On the wall next to the door were the wooden paddle, the rattan cane, a leather strap, a yardstick, and the shock wand. She cringed away from them, sliding along the wall to the opposite side of the small room, putting as much distance between them and her as possible. Her hands clung to each other as she stared at the wand.
The pain it had inflicted had been excruciating–especially the readings of the children.

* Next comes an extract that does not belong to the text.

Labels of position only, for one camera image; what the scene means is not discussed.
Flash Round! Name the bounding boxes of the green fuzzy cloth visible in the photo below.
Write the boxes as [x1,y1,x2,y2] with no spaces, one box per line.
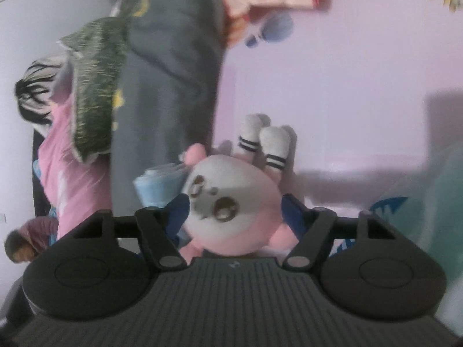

She couldn’t go through that again.
She put a hand over her pounding heart and another on the wall to steady herself.
Stop, Isabelle. Think.
But she couldn’t. Her mind was blanking.
Suddenly, she heard the doorknob move.
Oh god, no. Maurice had been quick!
The knob twisted as she stared at it but, when the door opened, it wasn’t Maurice.
“Geoffrey!” she breathed.
“Hurry!” he said, reaching for her.
She put her hand in his and he quickly reversed direction and tugged her after him.
•••••
Though he’d run from the SUV back to the medical clinic and from there to the commune itself, Mac forced himself to slow down. He’d be no help to Isabelle if he was caught.
Though he’d dressed to blend in, he stood out anyway. There just weren’t that many guys and none of his height. As he made his way into the mansion, he tried to smile and nod. For all anyone knew, he was a new member. They might even recall him or Isabelle from when they’d toured the place.